1. Requirements
The programs have been run on both linux and windows, running a Stata-mp or Stata-se. "Big" Stata is used because some of the raw data sets come in a single file. Its suggested that you read the README included with the pack before continuing.
2. Download the harmonization Stata scripts and raw data
A user needs to apply and download the raw survey data from the granting institution, the NBER only provides Stata scripts for researchers to use.
Note that users have the choice of downloading scripts which have the minimum number of variables harmonized but requires downloading several more data sets (outline in the README) or the full harmonization list which is a little more involved to set up.
For the purpose of this website, lets suppose that you are interested in setting up the full list of harmonized variables. You have gone to the website and downloaded the compressed files and unzipped them into the following directory. Note that I am using a unix directory structure here, if working in windows the directory structure will be different (C:\\ )
~/pvwsurvey
If your working on the NBER servers, you can use git to clone the most recent version of the data by typing in the following command from the terminal. If you are interested in downloading the full lust of the variables then type in the following where 'devagingscript' refers to the full list of vars.

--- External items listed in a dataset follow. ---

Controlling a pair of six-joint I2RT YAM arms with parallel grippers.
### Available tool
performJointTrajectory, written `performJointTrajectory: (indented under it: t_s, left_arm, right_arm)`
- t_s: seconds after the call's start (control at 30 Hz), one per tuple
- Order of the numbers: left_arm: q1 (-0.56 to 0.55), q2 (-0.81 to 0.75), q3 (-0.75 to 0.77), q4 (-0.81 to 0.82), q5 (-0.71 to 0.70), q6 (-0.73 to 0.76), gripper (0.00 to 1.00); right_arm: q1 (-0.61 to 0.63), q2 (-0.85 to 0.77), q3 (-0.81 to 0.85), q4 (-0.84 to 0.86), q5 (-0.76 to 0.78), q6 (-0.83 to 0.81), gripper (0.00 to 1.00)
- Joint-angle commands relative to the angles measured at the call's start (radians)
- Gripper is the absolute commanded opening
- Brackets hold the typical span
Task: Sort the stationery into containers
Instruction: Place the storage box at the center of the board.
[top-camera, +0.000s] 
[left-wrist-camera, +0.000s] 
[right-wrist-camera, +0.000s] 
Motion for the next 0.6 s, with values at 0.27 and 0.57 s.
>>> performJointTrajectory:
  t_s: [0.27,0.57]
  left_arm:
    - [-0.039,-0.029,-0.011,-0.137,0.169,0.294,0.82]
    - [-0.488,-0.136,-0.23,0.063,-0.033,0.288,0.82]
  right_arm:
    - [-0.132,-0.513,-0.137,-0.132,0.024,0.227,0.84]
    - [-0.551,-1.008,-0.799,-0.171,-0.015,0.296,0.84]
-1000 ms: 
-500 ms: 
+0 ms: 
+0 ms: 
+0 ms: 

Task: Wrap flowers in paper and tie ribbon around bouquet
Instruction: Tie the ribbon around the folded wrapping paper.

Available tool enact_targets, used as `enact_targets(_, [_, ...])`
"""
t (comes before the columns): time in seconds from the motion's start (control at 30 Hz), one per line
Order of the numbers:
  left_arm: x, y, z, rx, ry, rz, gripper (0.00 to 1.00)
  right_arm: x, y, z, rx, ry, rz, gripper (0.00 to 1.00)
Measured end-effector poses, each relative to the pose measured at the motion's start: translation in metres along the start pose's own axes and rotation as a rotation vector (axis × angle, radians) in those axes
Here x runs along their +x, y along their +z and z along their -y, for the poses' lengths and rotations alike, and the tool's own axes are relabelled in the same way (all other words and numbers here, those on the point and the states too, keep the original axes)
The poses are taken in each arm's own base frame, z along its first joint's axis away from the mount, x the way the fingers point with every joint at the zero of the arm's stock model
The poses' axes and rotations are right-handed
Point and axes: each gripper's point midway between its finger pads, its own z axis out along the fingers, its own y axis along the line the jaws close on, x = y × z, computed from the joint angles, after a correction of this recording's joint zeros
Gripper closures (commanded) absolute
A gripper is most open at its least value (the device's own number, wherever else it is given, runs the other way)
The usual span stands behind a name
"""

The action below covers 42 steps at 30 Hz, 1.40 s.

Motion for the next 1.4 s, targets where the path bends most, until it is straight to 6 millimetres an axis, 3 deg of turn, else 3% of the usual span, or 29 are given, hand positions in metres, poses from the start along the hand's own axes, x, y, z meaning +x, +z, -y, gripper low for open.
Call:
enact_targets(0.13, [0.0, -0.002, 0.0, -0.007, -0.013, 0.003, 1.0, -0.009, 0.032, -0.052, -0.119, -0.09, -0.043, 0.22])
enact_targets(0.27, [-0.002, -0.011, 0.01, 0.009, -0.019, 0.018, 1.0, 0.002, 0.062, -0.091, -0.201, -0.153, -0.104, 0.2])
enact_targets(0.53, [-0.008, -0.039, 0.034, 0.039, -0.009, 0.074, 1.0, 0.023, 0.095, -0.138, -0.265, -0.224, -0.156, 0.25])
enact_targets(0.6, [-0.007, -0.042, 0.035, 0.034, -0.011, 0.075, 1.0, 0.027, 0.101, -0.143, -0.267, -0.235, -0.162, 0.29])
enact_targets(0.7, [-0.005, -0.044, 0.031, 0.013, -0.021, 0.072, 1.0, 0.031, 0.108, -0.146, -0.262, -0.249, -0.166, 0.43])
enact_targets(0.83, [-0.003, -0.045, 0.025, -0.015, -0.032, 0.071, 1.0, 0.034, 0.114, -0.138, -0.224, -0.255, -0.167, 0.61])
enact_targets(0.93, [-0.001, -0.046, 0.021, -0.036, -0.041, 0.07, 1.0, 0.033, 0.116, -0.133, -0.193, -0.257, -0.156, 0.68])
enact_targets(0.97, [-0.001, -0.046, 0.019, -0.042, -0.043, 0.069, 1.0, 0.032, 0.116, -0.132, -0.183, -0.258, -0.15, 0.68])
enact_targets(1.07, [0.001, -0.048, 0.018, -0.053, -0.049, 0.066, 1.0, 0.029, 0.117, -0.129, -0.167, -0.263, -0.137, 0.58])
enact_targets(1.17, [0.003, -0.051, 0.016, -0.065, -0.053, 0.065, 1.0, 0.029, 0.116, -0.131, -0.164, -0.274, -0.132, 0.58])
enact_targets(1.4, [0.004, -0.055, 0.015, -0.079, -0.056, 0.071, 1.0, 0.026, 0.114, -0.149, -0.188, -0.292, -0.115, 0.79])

nber> git clone /homes/nber/daltonm/pvwrepo/dev_aging_script ~/your/directory/here
If you want the subset of variables found in the PVW index only then use the following repo and git code to copy the code:
nber> git clone /homes/nber/daltonm/pvwrepo/AgingSurveyScript ~/your/directory/here
The git clone command can be thought of as a command which copies all of the files to the directory you specify in the last part of code. The added benefit of using git is that you get the repository of changes as well so its easier to track any changes made to the code.
3. Define directories for program
Once the user has downloaded the scripts and the raw data the only other file a user should edit is the definedirectory.do file found here
~/pvwsurvey |--- define_directory.do
It is a Stata file which all other Stata files read and defines the location of the raw files and output files. You can think of it as a centralized location of all of the directories ,hence you only need to edit this file.
The first thing to define is the location of where the definedirectory.do file is found and to place it in the global macro found in line 4.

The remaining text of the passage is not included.